In an era in which the side effects of medications and the risks of medical treatments were hardly known except to doctors, Dr. Mendelsohn insisted that patients, too, had the right to such information. In the first of his books to attract widespread publicity, Confessions of a Medical Heretic (Contemporary Books 1979), he describes his efforts to make the Physician's Desk Reference, the authoritative guide to medications and medical treatments, available to the public.
“The PDR is the beginning of knowledge about drugs. Although it’s easily available now, up until about two years ago the publisher refused to distribute it to other than members of the medical profession. I wasn’t aware of this when I gave the PDR many plugs in my column and newsletter. Finally, I got a letter from the publisher telling me to please stop referring people to their book since they distributed it only to professionals. They felt that the public wouldn’t understand the PDR and would be confused by it. Well, I published that letter in my column and I commented that it was the first time in history a publisher didn’t want to sell his books. . .” (Confessions of a Medical Heretic, p. 40)
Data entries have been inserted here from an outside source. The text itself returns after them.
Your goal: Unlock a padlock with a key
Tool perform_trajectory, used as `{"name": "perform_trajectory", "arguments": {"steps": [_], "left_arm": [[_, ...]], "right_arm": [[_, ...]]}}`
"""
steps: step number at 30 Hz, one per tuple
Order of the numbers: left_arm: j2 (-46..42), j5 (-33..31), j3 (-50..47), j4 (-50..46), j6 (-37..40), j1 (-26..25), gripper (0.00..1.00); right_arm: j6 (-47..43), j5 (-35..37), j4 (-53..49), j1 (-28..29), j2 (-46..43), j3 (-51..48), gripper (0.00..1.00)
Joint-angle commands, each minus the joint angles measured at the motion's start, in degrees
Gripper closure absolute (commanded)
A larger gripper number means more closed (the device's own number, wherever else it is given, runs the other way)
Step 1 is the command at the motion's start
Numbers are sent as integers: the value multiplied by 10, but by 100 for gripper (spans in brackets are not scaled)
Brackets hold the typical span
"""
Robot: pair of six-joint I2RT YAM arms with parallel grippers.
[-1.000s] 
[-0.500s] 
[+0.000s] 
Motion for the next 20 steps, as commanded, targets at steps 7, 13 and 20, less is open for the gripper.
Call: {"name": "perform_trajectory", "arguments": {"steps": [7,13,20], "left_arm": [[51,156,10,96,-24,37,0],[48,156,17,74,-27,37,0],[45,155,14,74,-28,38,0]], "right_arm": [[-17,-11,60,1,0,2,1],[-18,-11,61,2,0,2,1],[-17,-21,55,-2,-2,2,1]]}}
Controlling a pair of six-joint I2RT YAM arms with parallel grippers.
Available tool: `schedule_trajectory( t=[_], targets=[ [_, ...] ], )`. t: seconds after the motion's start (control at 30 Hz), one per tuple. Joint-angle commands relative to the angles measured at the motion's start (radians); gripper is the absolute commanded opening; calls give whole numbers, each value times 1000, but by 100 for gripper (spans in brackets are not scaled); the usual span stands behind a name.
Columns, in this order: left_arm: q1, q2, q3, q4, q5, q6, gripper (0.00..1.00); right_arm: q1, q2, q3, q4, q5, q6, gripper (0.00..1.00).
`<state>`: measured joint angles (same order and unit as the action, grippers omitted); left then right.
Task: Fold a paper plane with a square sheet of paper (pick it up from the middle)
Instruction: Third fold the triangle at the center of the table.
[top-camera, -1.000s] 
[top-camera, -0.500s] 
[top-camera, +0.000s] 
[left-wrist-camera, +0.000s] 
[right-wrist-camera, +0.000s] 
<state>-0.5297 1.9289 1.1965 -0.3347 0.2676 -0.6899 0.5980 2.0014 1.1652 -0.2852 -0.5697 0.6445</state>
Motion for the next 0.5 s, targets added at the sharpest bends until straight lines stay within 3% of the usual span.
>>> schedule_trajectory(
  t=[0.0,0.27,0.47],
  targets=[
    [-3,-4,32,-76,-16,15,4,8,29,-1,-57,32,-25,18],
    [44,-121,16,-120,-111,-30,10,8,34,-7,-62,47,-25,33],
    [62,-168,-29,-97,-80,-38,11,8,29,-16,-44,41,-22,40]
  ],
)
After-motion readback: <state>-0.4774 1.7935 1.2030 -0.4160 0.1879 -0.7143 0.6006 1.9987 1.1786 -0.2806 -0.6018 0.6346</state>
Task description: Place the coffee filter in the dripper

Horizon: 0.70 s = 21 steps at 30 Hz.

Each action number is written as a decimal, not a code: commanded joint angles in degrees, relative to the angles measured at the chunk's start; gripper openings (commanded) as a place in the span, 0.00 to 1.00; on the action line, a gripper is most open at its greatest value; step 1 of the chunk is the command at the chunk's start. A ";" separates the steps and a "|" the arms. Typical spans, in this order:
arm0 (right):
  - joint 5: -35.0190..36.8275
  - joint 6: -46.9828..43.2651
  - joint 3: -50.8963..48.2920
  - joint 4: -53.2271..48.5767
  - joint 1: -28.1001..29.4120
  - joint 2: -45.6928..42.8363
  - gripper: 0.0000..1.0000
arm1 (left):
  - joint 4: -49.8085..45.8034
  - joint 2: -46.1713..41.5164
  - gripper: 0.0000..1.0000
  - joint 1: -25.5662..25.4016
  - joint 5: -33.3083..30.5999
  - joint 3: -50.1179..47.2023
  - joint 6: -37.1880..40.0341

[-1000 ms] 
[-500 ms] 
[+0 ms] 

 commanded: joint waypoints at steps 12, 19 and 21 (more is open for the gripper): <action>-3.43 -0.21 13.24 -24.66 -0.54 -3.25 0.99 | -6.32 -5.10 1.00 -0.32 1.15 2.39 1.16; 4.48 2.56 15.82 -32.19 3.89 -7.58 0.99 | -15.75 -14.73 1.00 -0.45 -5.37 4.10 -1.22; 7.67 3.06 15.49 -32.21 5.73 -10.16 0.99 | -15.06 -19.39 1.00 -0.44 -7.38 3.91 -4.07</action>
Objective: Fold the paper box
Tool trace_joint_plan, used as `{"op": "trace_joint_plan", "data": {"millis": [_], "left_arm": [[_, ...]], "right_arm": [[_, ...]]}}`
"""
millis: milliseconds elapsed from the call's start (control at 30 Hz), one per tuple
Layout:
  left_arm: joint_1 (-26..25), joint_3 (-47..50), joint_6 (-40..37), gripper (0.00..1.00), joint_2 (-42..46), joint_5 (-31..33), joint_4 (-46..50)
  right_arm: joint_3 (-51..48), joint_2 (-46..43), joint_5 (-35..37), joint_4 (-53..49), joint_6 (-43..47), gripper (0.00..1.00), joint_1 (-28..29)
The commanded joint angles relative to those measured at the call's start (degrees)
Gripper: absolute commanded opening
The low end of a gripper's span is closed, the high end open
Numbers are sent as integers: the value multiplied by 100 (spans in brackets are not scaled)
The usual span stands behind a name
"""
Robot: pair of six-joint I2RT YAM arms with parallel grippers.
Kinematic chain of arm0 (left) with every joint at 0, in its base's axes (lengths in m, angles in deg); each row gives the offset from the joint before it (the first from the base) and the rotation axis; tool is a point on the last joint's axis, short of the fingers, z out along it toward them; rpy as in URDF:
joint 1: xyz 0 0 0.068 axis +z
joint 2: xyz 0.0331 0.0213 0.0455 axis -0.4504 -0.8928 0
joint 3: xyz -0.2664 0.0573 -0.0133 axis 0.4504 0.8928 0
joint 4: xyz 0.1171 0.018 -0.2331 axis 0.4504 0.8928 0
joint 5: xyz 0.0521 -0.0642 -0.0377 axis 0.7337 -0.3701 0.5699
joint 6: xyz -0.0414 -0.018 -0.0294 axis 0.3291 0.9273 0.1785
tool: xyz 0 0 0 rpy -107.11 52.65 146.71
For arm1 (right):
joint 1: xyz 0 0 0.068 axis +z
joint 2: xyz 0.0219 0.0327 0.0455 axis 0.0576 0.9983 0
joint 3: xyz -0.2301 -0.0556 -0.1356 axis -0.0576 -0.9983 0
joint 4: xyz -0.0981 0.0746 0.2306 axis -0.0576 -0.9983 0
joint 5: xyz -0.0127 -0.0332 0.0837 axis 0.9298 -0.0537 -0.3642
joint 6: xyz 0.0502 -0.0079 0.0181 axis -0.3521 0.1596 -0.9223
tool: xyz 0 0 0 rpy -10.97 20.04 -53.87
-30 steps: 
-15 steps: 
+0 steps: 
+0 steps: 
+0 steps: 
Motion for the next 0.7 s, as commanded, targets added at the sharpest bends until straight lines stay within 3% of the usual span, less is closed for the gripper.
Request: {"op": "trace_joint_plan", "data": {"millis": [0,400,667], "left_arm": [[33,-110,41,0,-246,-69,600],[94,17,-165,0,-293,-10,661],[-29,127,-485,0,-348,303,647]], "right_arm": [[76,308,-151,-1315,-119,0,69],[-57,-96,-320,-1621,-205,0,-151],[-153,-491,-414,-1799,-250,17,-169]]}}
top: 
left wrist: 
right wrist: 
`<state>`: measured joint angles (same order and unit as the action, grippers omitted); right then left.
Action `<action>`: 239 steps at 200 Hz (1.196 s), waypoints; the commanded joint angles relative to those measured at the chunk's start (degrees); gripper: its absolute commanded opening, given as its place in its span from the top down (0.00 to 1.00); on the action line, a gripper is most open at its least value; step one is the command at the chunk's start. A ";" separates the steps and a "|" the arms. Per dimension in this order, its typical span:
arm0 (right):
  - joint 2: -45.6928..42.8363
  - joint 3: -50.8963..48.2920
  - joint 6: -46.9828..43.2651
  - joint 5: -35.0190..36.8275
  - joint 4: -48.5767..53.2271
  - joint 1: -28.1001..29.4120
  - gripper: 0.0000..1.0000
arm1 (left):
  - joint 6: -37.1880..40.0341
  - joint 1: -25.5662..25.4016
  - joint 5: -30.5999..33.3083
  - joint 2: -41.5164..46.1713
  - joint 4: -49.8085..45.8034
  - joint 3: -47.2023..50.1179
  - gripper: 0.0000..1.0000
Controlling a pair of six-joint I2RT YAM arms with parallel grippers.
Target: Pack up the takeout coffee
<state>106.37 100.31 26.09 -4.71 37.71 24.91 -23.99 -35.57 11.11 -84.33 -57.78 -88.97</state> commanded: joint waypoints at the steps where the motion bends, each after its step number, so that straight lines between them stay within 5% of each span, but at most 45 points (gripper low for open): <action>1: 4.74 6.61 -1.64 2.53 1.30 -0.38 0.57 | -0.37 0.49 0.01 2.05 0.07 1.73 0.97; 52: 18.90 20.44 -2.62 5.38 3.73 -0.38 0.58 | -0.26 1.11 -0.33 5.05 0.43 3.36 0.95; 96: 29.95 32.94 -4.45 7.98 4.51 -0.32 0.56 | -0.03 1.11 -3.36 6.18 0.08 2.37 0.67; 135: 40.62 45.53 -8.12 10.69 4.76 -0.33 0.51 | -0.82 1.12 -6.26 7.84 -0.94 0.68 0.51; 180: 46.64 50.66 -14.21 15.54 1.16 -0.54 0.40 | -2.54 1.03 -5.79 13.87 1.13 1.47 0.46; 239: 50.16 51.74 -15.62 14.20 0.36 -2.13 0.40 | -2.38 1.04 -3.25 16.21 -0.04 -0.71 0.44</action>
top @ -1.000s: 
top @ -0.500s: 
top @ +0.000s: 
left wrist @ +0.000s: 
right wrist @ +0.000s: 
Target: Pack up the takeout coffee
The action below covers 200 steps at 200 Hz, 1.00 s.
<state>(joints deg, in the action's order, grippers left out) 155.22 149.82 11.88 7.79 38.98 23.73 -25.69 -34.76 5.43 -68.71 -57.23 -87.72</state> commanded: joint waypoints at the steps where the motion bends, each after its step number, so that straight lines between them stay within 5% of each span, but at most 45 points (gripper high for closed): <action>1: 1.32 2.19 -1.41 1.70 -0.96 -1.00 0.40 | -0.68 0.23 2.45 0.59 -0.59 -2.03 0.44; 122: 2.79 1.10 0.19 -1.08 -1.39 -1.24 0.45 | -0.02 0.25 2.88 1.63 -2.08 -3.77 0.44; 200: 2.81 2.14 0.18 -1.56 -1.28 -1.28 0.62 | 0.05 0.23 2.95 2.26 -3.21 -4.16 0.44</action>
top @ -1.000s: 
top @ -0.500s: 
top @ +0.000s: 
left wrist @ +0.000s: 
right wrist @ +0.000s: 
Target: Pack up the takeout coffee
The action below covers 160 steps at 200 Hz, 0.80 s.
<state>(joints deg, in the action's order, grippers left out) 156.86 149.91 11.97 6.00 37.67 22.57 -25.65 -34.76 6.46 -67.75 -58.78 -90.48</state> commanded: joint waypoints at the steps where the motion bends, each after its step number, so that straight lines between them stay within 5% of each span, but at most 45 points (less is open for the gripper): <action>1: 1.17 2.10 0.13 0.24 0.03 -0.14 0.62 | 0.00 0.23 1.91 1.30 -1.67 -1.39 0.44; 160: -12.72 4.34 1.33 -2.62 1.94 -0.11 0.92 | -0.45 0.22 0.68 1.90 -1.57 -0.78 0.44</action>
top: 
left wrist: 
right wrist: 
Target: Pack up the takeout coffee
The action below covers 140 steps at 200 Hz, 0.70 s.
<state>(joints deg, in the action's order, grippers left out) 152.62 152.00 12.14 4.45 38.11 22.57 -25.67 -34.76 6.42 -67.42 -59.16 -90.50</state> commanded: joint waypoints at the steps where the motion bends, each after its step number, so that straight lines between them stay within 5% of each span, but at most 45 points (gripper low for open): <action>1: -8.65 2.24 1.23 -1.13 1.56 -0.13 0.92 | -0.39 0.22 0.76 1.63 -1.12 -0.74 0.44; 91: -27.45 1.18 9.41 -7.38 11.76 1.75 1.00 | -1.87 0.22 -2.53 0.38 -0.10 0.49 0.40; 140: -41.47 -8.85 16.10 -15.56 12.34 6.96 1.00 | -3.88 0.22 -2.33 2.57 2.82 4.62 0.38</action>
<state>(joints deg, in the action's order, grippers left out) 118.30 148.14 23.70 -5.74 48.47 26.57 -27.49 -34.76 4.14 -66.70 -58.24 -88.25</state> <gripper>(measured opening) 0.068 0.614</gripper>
In Confessions, Mendelsohn argued that the methods of modern medicine were often more dangerous than the diseases they were designed to diagnose and treat. He advised consumers to be suspicious of their doctors. “One of the unwritten rules in Modern Medicine is always to write a prescription for a new drug quickly, before all its side effects have come to the surface.” (Confessions of a Medical Heretic, p. 32)Death
He died April 5, 1988 at his home in Evanston, Illinois.